Bootlegger (officially Bootlegger Coffee Company) is a privately owned South African café franchise and supplier of beverage products, founded in 2013.

Headquartered in Cape Town, Bootlegger operates over 120 stores across five provinces in South Africa, with the majority of its stores located in Cape Town.

==History==

Bootlegger was founded when it opened its first store in Sea Point, Cape Town, in 2013. The company was started by 3 friends - Pieter Bloem, and brothers De Waal and Antonie Basson. The friends opened the café chain as a result of not being able to find enough quality coffeehouses open early enough to enjoy during their morning run.

The first Bootlegger was a rebranding of an existing coffeehouse called Go Gos, which the trio bought and rebranded to the name Bootlegger, which was inspired by the spirit of 1920s America.

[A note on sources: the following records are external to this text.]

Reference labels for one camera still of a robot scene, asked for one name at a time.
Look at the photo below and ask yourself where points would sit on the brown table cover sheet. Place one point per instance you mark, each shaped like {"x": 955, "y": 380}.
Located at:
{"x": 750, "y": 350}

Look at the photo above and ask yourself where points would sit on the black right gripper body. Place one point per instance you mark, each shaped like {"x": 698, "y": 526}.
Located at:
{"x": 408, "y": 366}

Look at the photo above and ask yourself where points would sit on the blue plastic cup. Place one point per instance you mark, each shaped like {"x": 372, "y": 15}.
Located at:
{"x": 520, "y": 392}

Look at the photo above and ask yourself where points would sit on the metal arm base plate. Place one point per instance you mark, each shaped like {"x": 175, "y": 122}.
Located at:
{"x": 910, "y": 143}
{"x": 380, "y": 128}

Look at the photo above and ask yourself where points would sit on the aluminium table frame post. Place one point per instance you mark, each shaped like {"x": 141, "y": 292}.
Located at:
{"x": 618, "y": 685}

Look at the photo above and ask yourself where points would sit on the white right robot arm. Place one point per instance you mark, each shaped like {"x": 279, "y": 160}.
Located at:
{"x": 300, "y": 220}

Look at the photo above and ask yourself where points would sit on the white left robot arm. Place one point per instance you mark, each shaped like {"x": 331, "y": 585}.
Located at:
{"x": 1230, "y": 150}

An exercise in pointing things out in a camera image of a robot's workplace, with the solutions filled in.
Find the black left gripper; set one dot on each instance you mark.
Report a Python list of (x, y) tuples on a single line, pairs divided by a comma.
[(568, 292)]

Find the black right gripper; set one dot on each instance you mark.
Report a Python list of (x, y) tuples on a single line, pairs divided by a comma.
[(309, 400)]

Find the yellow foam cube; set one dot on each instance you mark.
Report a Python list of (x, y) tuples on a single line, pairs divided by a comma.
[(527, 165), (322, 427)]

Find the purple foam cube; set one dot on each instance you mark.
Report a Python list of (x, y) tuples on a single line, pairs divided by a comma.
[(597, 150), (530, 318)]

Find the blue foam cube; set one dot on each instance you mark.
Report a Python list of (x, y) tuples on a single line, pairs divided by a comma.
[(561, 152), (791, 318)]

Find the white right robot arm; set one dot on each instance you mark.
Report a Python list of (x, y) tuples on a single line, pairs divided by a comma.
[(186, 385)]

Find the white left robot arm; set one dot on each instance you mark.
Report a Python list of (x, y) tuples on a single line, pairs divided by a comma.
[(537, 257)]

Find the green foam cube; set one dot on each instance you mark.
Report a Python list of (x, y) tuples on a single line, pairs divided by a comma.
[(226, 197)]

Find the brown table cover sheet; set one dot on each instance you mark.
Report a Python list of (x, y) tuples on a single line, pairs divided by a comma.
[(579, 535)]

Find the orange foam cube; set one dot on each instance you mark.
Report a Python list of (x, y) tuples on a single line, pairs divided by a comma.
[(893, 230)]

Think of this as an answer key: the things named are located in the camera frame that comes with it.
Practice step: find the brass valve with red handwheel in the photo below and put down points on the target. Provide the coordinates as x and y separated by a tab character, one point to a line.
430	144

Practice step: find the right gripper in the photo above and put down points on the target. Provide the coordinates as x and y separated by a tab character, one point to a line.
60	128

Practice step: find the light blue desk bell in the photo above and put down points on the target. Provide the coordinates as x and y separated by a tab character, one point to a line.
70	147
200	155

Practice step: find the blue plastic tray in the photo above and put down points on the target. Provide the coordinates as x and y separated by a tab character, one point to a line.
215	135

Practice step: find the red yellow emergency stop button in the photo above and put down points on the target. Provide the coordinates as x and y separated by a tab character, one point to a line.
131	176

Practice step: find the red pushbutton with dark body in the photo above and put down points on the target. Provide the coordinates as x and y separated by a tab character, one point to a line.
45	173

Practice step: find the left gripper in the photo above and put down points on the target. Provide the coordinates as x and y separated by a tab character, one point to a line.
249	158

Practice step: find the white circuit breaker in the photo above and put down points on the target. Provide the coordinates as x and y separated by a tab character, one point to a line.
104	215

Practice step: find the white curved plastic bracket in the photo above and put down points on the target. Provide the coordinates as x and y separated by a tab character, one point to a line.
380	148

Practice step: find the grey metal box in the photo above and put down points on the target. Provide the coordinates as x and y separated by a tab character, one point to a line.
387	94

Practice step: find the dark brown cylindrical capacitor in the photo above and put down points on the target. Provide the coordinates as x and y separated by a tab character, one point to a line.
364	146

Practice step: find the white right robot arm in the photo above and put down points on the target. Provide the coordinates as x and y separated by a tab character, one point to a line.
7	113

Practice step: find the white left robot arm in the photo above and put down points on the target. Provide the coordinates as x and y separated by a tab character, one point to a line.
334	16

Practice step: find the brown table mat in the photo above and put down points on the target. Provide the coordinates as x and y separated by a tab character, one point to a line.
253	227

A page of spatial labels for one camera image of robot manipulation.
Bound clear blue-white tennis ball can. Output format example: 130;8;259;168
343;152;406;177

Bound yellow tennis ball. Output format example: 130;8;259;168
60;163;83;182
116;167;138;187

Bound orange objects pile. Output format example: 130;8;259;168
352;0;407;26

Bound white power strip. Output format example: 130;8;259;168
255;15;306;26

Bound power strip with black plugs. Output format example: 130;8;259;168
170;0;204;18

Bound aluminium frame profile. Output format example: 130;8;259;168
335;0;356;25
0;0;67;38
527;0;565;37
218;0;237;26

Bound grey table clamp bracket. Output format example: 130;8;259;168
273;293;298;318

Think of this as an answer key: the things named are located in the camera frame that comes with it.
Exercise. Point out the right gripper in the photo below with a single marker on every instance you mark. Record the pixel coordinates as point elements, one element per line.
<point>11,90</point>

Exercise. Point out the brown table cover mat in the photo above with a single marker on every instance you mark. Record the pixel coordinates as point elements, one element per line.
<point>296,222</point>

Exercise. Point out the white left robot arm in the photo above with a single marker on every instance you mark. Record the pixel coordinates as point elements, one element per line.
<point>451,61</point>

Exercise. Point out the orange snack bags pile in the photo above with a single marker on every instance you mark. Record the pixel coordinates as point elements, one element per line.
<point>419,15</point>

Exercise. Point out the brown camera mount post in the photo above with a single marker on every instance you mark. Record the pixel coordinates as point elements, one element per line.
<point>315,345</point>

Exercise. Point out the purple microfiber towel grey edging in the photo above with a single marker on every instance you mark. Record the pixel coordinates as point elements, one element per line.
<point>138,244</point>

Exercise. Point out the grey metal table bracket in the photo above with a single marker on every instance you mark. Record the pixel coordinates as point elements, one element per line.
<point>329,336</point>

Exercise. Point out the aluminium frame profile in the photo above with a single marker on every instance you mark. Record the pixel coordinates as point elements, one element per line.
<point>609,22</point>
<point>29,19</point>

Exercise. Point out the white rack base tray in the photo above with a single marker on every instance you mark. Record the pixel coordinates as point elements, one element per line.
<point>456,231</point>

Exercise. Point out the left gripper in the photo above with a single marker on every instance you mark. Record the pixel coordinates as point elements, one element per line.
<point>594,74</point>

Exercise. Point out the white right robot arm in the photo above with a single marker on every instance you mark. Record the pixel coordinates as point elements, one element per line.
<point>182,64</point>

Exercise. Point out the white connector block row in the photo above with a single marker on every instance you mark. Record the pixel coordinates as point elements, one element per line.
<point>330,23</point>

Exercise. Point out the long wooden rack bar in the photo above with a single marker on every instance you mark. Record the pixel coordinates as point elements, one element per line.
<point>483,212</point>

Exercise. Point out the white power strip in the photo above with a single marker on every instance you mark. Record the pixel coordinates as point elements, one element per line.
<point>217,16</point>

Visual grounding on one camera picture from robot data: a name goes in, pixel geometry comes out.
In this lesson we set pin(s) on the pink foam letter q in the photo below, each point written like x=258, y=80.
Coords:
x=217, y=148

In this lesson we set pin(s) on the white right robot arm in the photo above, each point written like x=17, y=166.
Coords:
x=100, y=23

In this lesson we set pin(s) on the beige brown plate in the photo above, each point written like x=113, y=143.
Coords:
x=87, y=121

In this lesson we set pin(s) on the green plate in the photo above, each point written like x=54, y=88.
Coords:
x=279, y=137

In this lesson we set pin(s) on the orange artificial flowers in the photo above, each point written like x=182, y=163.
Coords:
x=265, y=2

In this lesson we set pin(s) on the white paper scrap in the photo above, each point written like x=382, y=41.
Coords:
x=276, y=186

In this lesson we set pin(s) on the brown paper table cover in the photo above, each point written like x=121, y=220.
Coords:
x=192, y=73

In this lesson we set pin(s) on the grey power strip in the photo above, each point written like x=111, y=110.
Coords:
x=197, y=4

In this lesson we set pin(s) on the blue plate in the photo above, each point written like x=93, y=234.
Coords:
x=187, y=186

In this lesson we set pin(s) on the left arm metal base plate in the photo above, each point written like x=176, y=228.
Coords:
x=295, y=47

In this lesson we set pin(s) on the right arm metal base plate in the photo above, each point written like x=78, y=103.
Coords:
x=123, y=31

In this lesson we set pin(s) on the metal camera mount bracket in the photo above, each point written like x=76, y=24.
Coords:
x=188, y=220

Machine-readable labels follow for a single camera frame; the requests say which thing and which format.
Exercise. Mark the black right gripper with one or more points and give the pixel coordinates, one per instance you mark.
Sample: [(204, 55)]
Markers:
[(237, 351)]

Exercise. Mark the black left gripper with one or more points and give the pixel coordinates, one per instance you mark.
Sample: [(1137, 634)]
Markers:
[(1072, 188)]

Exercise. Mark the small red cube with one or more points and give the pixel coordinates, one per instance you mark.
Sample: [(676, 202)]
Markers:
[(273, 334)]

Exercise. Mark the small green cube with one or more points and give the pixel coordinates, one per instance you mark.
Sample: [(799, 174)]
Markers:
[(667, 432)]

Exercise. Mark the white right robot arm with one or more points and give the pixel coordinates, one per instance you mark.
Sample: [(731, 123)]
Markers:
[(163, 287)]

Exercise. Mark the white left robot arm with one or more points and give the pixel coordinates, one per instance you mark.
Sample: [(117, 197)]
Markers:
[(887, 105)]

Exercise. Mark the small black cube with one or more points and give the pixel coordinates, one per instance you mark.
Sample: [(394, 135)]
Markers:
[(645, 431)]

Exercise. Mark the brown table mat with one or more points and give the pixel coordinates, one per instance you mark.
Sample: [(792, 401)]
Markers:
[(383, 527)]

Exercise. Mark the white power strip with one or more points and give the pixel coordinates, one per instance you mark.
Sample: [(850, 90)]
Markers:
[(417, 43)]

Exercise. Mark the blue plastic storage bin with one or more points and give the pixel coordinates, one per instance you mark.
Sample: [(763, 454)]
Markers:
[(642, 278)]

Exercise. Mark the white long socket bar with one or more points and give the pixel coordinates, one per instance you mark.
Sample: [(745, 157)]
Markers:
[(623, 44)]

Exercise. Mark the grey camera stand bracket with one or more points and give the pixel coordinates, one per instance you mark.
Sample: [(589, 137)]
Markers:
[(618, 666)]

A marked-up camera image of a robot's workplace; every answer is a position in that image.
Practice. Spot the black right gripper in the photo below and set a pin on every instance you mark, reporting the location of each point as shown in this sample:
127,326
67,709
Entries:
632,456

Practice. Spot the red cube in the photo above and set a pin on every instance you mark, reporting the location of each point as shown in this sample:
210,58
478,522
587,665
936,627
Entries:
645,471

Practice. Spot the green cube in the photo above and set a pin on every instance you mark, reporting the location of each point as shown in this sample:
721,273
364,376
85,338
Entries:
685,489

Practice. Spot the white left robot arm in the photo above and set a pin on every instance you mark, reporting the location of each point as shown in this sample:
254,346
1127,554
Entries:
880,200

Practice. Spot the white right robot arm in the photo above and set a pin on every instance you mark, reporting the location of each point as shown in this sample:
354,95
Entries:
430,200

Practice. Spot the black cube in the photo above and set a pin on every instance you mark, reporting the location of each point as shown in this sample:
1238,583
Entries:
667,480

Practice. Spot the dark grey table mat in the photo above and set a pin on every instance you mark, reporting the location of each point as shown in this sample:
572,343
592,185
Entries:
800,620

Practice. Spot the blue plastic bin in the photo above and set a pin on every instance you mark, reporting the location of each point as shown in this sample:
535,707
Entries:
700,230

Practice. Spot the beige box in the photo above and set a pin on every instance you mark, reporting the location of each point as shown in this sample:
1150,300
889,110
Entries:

In 2017, Bootlegger opened its first BCG (Bootlegger Café and Grill) outlet in Constantia, Cape Town. The new format store was built to have a more sophisticated feel, and a menu created by chef Eric Bulpitt, who heads up FABER, a restaurant in Paarl. The first BCG took over the location of the old Greens restaurant in High Constantia.

Also in 2017, the company opened its first Bootlegger Coffee and Ice Cream Parlour, at Surfer's Corner, in Muizenberg, Cape Town.

In 2023, Bootlegger moved its Cape Town headquarters from Sea Point to Ndabeni. The new site was redeveloped into a mixed-use facility, including the company's headquarters, its coffee roasting facility, a flagship restaurant, and its sister company; Ou Meul's Central Bakery. The new building, called The Coffee Depot, also includes office and retail space for other companies.

In July 2025, Bootlegger announced its intention to grow to 200 stores by 2028.

In September 2025, Bootlegger announced a partnership to provide its beverages to South African airline FlySafair. As part of the strategy, all domestic passengers would be able to buy Bootlegger's Colombian FD Coffee; Cappuccino; Hot Chocolate; and Dilmah Ceylon and Rooibos Tea drinks on board FlySafair flights.

==Operations==

As of 2026, Bootlegger owns over 120 stores, located across 5 South African provinces. The company operates as a franchise, offering two formats; a larger All Day Café and smaller XS Café.

The company also operates a grill in Constantia, and an ice cream parlour in Muizenberg, both in Cape Town.

Bootlegger sells a variety of coffee products, including beans and capsules under its own brand name. Its cafés also serve food throughout the day. The company also sells coffee equipment, such as grinders, kettles, espresso machines, french presses, and capsule machines, from brands including Sanremo, Bialetti, AeroPress, and Nuova Simonelli.

The company roasts its beans in-house, at its roastery in Woodstock, Cape Town. One of the largest micro-roasteries in South Africa, the facility produces between 350 and 400 tons of coffee per year. Its beans are sourced from Central Africa and South America.

==Reception==

In 2022, Bootlegger was voted first in the Best Coffee category of South African radio station Kfm's Best of the Cape Awards, for the second year in a row.